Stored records
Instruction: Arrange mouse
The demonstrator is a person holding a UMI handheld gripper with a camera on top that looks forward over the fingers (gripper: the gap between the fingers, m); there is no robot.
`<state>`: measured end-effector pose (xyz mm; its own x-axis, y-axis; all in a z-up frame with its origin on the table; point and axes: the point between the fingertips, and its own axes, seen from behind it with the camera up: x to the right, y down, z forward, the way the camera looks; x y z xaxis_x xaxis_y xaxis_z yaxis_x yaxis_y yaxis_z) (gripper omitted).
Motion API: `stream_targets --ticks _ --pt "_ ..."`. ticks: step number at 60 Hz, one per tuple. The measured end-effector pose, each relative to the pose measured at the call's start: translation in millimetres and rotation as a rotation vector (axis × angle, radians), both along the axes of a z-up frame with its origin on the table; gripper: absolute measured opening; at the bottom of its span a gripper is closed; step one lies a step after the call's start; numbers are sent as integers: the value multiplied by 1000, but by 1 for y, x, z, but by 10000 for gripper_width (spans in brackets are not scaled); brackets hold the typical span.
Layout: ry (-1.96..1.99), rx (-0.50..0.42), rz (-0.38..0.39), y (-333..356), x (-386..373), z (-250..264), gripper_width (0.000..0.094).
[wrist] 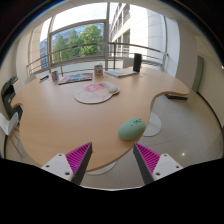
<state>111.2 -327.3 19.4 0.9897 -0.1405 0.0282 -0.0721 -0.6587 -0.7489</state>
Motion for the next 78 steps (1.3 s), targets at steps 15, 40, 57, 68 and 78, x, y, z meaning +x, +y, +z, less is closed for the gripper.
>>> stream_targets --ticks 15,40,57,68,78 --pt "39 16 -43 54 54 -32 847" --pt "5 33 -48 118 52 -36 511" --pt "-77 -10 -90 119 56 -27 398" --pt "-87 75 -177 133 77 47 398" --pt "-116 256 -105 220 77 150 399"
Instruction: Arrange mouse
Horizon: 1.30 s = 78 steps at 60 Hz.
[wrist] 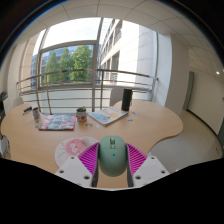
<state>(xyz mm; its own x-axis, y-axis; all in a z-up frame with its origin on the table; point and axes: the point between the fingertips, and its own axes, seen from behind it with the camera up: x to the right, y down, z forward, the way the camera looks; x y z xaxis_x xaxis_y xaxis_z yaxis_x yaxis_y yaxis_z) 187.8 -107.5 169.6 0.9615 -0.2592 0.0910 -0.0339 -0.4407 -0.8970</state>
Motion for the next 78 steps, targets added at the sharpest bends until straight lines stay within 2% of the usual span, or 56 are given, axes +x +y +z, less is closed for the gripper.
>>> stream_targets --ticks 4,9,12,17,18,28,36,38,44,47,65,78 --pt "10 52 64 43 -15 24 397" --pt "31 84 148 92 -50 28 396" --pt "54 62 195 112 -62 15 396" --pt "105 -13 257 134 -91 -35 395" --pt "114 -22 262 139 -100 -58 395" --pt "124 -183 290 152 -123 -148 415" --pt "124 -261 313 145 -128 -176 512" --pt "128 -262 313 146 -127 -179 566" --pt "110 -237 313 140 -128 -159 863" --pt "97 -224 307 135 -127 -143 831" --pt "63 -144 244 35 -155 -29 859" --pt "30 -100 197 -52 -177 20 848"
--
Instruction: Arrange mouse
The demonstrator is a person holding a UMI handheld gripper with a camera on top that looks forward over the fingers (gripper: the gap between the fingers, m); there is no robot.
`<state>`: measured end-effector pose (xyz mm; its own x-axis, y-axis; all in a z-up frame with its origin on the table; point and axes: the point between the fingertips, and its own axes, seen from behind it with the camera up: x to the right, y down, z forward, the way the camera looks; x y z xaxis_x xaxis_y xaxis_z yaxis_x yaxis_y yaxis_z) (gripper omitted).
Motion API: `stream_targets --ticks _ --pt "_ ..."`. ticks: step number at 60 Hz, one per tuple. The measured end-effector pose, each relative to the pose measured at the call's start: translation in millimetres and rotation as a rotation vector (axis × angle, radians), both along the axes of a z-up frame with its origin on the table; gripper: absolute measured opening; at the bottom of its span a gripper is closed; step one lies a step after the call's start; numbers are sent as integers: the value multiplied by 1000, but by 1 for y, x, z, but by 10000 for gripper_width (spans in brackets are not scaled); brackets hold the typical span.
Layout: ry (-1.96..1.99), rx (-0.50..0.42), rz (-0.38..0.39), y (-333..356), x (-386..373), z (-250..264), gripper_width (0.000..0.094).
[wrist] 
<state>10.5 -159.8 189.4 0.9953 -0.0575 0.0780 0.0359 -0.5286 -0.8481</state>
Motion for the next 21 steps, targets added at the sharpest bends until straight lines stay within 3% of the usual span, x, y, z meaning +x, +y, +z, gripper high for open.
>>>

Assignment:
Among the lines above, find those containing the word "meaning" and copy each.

Your solution:
Motion for the next 78 steps (1.3 s), targets at steps 15, 40, 57, 68 and 78, x, y, z meaning +x, +y, +z, less is closed for the gripper.
Motion for the next 21 steps, targets added at the sharpest bends until straight lines stay within 3% of the usual span, x, y, z meaning +x, +y, +z, gripper high for open.

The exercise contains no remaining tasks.